— Task description —
The span to repeat in the listing below runs from the line containing "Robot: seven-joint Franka" to the line containing "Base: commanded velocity", inclusive. Repeat it exactly, and only it.

— Data extract —
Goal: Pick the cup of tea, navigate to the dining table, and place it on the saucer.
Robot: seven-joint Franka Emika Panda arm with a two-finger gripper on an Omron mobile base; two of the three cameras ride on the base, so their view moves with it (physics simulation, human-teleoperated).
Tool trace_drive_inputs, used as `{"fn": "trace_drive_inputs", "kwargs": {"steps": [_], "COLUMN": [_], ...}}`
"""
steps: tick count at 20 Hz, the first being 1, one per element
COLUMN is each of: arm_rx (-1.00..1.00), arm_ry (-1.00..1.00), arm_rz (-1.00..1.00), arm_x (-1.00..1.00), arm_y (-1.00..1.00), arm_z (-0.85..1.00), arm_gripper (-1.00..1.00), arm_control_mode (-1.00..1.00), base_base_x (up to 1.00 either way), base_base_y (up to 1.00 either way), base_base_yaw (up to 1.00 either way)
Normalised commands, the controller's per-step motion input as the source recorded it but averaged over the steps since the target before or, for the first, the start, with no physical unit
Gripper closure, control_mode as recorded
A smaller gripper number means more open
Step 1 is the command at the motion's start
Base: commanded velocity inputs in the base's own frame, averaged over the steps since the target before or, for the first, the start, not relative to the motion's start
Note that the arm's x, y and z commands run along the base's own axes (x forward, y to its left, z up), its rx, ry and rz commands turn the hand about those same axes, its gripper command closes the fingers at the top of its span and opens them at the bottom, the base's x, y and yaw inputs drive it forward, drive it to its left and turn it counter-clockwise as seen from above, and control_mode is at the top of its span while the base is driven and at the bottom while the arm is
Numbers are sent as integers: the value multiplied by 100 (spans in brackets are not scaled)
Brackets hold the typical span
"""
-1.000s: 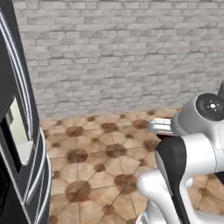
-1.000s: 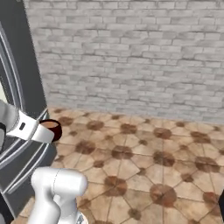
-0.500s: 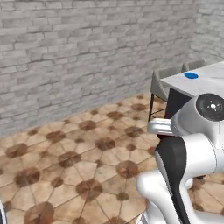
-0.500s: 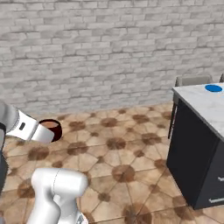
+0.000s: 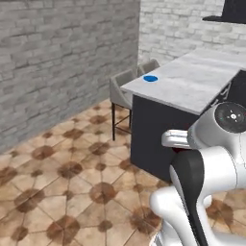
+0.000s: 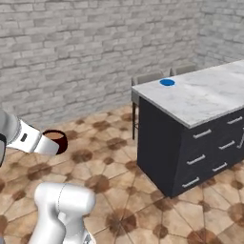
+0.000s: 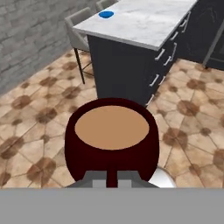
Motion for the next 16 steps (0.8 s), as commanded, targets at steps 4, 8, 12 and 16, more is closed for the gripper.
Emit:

— Written answer —
Robot: seven-joint Franka Emika Panda arm with a two-finger gripper on an Omron mobile base; two of the three cameras ride on the base, so their view moves with it (physics simulation, human-teleoperated).
Tool trace_drive_inputs, used as `{"fn": "trace_drive_inputs", "kwargs": {"steps": [_], "COLUMN": [_], ...}}`
"""
steps: tick count at 20 Hz, the first being 1, one per element
COLUMN is each of: arm_rx (-1.00..1.00), arm_ry (-1.00..1.00), arm_rz (-1.00..1.00), arm_x (-1.00..1.00), arm_y (-1.00..1.00), arm_z (-0.85..1.00), arm_gripper (-1.00..1.00), arm_control_mode (-1.00..1.00), base_base_x (up to 1.00 either way), base_base_y (up to 1.00 either way), base_base_yaw (up to 1.00 either way)
Normalised commands, the controller's per-step motion input as the source recorded it but averaged over the steps since the target before or, for the first, the start, with no physical unit
Gripper closure, control_mode as recorded
A smaller gripper number means more open
Step 1 is the command at the motion's start
Base: commanded velocity inputs in the base's own frame, averaged over the steps since the target before or, for the first, the start, not relative to the motion's start

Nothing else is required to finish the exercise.